Task objective —
From the first line of the listing below through the line with "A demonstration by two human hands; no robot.", transcribe exactly and skip the pictures.

Dataset excerpt —
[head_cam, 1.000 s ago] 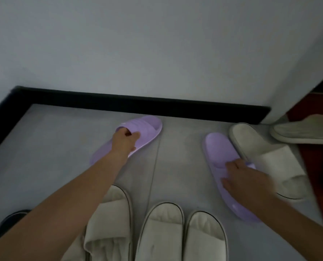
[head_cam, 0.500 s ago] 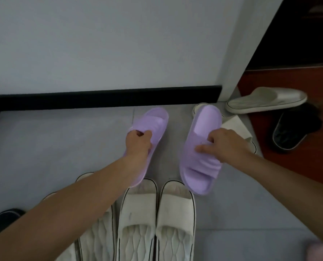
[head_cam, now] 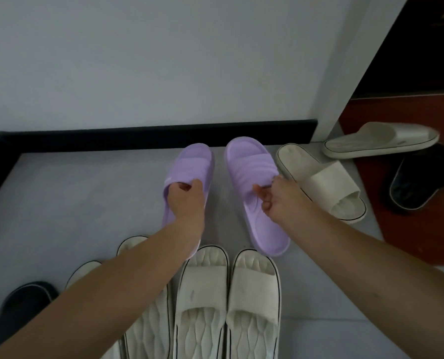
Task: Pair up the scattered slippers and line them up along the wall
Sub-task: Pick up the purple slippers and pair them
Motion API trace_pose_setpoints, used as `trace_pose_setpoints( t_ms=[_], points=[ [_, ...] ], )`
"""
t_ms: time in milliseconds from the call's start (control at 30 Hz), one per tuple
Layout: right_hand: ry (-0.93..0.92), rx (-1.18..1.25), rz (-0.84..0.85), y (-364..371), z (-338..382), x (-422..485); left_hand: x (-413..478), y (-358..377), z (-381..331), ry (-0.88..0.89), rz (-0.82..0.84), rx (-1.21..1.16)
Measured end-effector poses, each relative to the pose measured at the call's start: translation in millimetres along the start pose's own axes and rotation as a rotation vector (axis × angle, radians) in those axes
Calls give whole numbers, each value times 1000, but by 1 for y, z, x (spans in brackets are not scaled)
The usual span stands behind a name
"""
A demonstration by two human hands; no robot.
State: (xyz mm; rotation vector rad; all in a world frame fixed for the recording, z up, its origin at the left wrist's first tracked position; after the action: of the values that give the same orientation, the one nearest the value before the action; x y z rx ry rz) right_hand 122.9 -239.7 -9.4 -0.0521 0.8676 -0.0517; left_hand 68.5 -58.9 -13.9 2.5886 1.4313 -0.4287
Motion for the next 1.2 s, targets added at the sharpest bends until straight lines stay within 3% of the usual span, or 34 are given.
trace_pose_setpoints(
  t_ms=[100,267,367,467,633,767,867,1100,1200],
  points=[
    [10,-13,36,27,-9,9,5,3,13,-95,10,35],
    [-93,-331,111,42,-20,20,1,24,38,-269,286,125],
    [-298,-503,53,39,-29,27,1,28,45,-192,351,178],
    [-465,-733,98,48,-31,31,4,30,45,-152,371,221],
    [-584,-984,-25,55,-28,45,-7,37,48,-217,458,231],
    [-628,-1052,-73,56,-24,51,-14,33,46,-288,497,159],
    [-670,-1048,-99,52,-19,51,-19,28,35,-217,591,196],
    [-802,-1023,-207,17,3,37,-35,24,9,-157,632,165],
    [-833,-1015,-228,-6,8,24,-45,28,-20,295,601,270]
  ],
)
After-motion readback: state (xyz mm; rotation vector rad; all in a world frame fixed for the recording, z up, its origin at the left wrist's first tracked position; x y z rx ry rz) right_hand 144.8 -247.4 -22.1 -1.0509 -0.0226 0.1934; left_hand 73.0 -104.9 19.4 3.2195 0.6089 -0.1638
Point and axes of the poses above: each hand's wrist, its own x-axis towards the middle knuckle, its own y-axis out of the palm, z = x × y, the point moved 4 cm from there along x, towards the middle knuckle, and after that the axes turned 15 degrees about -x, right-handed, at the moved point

Task solution —
[head_cam, 1.000 s ago] 
[head_cam, 0.500 s ago] 
[head_cam, now] 
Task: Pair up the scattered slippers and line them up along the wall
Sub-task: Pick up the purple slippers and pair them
Motion API trace_pose_setpoints, used as `trace_pose_setpoints( t_ms=[_], points=[ [_, ...] ], )`
"""
t_ms: time in milliseconds from the call's start (control at 30 Hz), one per tuple
Layout: right_hand: ry (-0.93..0.92), rx (-1.18..1.25), rz (-0.84..0.85), y (-364..371), z (-338..382), x (-422..485); left_hand: x (-413..478), y (-358..377), z (-381..331), ry (-0.88..0.89), rz (-0.82..0.84), rx (-1.21..1.16)
Measured end-effector poses, each relative to the pose measured at the call's start: translation in millimetres along the start pose's own axes and rotation as a rotation vector (axis × angle, radians) in those axes
Calls give whole numbers, each value times 1000, but by 1 for y, z, x (spans in brackets are not scaled)
The usual span stands behind a name
"""
A demonstration by two human hands; no robot.

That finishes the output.